(Dataset section)

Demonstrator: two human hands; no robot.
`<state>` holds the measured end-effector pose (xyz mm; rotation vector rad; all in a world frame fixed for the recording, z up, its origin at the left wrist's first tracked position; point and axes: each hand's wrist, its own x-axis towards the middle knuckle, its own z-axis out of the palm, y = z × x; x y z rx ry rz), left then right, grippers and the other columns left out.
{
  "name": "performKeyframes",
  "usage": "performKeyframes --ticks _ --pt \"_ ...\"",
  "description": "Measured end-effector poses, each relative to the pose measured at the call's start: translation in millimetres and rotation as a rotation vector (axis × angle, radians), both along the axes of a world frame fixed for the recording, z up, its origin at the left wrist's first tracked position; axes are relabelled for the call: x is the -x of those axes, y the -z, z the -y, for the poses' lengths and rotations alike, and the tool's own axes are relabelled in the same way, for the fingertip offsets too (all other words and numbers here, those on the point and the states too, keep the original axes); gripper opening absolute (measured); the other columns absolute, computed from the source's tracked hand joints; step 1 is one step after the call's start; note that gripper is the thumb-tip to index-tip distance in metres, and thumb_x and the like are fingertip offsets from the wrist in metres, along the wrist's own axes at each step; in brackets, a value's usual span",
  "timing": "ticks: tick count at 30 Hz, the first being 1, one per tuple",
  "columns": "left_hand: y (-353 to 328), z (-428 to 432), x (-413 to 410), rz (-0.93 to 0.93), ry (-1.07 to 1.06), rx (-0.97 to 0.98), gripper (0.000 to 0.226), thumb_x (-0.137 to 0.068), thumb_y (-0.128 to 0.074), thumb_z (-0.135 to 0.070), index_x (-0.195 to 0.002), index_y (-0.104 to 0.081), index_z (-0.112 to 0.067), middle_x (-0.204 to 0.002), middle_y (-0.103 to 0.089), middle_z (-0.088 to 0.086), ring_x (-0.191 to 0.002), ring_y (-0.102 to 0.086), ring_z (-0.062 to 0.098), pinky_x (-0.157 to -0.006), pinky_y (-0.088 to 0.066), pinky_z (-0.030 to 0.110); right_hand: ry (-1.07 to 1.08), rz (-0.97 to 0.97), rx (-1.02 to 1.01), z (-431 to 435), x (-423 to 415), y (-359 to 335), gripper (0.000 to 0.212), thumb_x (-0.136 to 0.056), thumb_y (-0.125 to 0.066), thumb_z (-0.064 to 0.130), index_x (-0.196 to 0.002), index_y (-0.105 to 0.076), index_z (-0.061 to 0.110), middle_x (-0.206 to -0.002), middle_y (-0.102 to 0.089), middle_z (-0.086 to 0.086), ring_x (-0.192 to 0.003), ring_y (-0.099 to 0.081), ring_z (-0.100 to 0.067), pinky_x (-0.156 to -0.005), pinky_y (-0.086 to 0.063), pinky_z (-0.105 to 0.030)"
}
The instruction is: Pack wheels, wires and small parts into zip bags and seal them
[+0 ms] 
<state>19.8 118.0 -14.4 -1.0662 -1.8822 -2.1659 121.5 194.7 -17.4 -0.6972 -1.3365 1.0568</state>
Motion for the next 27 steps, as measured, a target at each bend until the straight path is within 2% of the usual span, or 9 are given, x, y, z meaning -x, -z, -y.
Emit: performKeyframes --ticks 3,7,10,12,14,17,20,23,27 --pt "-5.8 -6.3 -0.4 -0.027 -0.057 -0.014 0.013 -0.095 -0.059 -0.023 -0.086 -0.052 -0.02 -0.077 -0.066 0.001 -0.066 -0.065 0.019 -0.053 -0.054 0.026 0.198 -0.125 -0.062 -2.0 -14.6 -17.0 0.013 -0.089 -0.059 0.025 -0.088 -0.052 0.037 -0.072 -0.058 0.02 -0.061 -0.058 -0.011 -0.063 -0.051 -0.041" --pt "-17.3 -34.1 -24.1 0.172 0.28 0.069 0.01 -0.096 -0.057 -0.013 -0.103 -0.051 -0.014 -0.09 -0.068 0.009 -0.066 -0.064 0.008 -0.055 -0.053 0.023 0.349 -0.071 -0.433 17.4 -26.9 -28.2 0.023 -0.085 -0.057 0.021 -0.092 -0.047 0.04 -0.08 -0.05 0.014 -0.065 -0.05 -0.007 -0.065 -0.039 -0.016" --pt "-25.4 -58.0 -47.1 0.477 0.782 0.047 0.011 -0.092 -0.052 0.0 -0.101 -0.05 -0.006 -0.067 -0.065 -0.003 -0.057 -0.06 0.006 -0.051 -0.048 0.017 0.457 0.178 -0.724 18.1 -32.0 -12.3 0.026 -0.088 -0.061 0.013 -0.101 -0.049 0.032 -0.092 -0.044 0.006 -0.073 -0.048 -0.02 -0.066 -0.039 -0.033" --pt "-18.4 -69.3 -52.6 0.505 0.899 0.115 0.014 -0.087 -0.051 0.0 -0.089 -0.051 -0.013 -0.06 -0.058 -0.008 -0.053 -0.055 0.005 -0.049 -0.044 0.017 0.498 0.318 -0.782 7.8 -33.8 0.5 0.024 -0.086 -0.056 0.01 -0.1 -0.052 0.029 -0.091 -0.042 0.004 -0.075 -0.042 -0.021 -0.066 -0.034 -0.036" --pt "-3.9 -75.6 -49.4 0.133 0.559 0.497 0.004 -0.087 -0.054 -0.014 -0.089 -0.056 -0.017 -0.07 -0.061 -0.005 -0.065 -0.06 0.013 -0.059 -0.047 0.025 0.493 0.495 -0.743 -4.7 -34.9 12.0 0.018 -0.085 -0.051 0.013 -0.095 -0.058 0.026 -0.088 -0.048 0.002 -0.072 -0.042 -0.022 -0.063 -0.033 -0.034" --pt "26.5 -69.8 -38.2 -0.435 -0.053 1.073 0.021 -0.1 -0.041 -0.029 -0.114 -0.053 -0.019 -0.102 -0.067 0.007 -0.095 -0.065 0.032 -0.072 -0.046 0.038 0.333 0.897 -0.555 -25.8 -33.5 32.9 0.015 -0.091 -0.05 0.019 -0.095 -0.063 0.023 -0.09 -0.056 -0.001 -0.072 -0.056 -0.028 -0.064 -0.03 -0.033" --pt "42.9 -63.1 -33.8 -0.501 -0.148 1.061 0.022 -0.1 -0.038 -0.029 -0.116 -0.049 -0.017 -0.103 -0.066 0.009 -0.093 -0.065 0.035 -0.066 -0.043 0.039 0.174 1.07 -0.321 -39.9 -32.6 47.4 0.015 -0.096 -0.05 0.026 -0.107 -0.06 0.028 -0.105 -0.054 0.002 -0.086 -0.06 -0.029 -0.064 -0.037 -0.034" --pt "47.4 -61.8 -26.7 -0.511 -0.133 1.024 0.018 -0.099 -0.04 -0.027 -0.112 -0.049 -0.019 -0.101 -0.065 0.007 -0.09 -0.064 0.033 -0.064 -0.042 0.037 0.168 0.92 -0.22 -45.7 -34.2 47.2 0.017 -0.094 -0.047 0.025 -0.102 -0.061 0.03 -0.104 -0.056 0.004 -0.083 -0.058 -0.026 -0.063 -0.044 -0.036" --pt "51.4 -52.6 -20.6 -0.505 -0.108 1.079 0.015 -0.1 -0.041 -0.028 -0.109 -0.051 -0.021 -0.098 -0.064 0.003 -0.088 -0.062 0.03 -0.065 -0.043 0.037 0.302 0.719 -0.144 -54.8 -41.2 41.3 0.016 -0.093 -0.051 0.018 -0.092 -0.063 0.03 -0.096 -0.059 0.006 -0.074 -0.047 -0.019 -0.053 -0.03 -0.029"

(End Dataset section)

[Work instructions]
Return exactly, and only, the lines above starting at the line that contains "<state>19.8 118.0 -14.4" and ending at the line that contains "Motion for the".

[Answer to this exercise]
<state>19.8 118.0 -14.4 -1.0662 -1.8822 -2.1659 121.5 194.7 -17.4 -0.6972 -1.3365 1.0568</state>
Motion for the next 27 steps, as measured, a target at each bend until the straight path is within 2% of the usual span, or 9 are given, x, y, z meaning -x, -z, -y.

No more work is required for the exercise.